■ Work request ■
What is asked for is the whole listing, given again word for word.

■ Dataset extract ■
_ _ _ _

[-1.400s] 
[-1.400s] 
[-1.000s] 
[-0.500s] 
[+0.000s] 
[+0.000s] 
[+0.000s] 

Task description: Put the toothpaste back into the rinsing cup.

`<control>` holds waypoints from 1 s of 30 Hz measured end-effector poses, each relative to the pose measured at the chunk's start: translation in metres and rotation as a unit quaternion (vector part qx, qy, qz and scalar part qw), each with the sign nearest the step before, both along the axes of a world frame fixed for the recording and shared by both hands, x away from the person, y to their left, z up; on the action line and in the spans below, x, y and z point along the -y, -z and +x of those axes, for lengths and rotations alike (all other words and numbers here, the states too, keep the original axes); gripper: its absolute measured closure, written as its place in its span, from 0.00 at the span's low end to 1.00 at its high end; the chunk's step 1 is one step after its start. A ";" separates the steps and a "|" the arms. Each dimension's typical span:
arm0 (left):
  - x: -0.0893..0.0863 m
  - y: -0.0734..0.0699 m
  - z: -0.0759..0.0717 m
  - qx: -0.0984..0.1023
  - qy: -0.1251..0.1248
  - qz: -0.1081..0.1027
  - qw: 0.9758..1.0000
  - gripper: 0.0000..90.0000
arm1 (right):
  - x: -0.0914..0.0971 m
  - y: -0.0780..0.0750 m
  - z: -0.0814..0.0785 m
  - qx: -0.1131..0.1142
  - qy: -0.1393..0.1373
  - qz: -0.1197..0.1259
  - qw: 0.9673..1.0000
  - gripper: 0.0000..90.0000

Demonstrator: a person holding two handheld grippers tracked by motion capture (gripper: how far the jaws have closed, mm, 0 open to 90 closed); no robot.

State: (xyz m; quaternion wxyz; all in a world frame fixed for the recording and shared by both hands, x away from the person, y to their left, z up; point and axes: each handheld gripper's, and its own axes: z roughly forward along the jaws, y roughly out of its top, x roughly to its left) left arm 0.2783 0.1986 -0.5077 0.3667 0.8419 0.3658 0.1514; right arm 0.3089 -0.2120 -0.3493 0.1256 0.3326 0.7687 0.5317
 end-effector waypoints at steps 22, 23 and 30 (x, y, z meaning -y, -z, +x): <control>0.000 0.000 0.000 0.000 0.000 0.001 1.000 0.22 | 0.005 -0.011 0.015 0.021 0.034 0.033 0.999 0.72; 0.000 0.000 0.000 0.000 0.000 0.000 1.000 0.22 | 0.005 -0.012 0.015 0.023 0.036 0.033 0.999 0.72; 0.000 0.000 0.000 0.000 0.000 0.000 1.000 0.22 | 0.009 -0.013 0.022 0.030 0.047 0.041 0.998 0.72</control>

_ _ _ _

■ Result of the task ■
[-1.400s] 
[-1.400s] 
[-1.000s] 
[-0.500s] 
[+0.000s] 
[+0.000s] 
[+0.000s] 

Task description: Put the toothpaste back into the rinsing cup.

`<control>` holds waypoints from 1 s of 30 Hz measured end-effector poses, each relative to the pose measured at the chunk's start: translation in metres and rotation as a unit quaternion (vector part qx, qy, qz and scalar part qw), each with the sign nearest the step before, both along the axes of a world frame fixed for the recording and shared by both hands, x away from the person, y to their left, z up; on the action line and in the spans below, x, y and z point along the -y, -z and +x of those axes, for lengths and rotations alike (all other words and numbers here, the states too, keep the original axes); gripper: its absolute measured closure, written as its place in its span, from 0.00 at the span's low end to 1.00 at its high end; the chunk's step 1 is one step after its start. A ";" separates the steps and a "|" the arms. Each dimension's typical span:
arm0 (left):
  - x: -0.0893..0.0863 m
  - y: -0.0734..0.0699 m
  - z: -0.0759..0.0717 m
  - qx: -0.0984..0.1023
  - qy: -0.1251..0.1248
  - qz: -0.1081..0.1027
  - qw: 0.9758..1.0000
  - gripper: 0.0000..90.0000
arm1 (right):
  - x: -0.0914..0.0971 m
  - y: -0.0780..0.0750 m
  - z: -0.0814..0.0785 m
  - qx: -0.1131..0.1142
  - qy: -0.1393..0.1373
  - qz: -0.1197..0.1259
  - qw: 0.9673..1.0000
  - gripper: 0.0000..90.0000

Demonstrator: a person holding two handheld grippers tracked by motion capture (gripper: how far the jaws have closed, mm, 0 open to 90 closed); no robot.

State: (xyz m; quaternion wxyz; all in a world frame fixed for the recording and shared by both hands, x away from the person, y to their left, z up; point and axes: each handheld gripper's, and its own axes: z roughly forward along the jaws, y roughly out of its top, x roughly to its left) left arm 0.2783 0.1986 -0.5077 0.3667 0.8419 0.3658 0.1514; right arm 0.3089 -0.2120 -0.3493 0.1256 0.3326 0.7687 0.5317
 end-effector waypoints at steps 22, 23 and 30 (x, y, z meaning -y, -z, +x): <control>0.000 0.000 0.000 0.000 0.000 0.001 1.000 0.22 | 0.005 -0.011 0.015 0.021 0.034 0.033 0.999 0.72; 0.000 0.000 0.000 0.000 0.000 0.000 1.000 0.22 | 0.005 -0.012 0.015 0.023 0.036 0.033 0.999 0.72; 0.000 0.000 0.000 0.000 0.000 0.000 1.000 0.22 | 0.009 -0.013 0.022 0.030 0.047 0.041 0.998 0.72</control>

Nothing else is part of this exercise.